Marchand and the Bruins opened the 2019–20 season with a desire to move past the previous season's game seven in the Stanley Cup Final and to continue the discipline that Marchand had been practicing in recent years. On October 27, 2019, the "Perfection line" of Bergeron – Marchand – Pastrňák combined for a total of 13 points against the New York Rangers. While Bergeron scored his fifth career hat trick, Marchand and Pastrňák put up five points apiece, becoming the first pair of Bruins teammates to do so since Joe Thornton and Glen Murray on December 28, 2001, in a 7–1 Bruins victory over the Florida Panthers. On November 26, Marchand became the 11th Bruins skater to reach 600 career points, with a first period goal against Carey Price of the Montreal Canadiens. Marchand and his linemates kept up their scoring pace throughout the season, and when the NHL suspended operations in March 2020 due to the COVID-19 pandemic. While playing on the top line that season, Marchand became a playmaker, setting up goals for Bergeron and Pastrňák.

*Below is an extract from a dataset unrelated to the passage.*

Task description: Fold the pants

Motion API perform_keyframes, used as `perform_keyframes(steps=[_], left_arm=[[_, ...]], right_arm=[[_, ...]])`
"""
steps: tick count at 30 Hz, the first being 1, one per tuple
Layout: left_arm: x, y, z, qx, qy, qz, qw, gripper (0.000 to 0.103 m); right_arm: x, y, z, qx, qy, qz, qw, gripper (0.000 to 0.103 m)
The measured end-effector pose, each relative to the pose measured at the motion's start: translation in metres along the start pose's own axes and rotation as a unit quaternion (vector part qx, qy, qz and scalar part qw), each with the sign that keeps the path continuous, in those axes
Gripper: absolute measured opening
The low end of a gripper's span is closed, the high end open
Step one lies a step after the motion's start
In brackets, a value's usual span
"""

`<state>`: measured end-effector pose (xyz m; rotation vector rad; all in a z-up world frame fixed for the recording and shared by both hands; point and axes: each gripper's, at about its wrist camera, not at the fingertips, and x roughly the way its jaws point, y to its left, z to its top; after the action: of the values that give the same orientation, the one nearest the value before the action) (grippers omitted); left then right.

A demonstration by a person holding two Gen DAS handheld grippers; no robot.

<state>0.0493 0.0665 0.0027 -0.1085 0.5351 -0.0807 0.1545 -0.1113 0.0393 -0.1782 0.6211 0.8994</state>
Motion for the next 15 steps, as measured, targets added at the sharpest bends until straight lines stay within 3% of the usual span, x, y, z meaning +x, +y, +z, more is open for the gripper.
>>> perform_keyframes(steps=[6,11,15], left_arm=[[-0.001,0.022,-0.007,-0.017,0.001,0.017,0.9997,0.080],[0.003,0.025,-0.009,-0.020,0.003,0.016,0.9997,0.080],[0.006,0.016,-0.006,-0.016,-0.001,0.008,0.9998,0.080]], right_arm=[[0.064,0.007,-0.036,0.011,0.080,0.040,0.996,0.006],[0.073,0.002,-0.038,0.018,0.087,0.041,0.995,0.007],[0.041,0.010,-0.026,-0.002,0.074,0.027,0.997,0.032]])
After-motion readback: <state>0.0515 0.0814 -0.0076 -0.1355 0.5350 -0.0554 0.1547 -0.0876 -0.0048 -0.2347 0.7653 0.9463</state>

Although he had only 28 goals in the season, Marchand compiled 59 assists for 87 points, the sixth-highest in the NHL for the year and the highest on the Bruins. 26 of Pastrňák's 48 regular season goals had assists from Marchand, including 18 primary assists. Before the last three weeks of the regular season got canceled, Marchand was on pace to have a second consecutive 100 point season and second in his NHL career altogether. During the pause, Marchand was concerned that the NHL would attempt to resume operations too quickly, leading to "really, really ugly" games as unprepared skaters began playing without sufficient practice time. When the NHL resumed operations for the 2020 playoffs in late-July, Marchand was one of 31 Bruins invited to play in the Toronto quarantine "bubble". Despite Marchand scoring six goals in as many games during the 2020 playoffs, the Bruins fell to the eventual Stanley Cup champion Tampa Bay Lightning in the second round. At the end of the season, Marchand was named the Bruins' Third Star, while his three-year streak of winning the Elizabeth Dufresne Trophy came to an end when the award went to Pastrňák. The NHL also named Marchand to their 2019–20 second All-Star team.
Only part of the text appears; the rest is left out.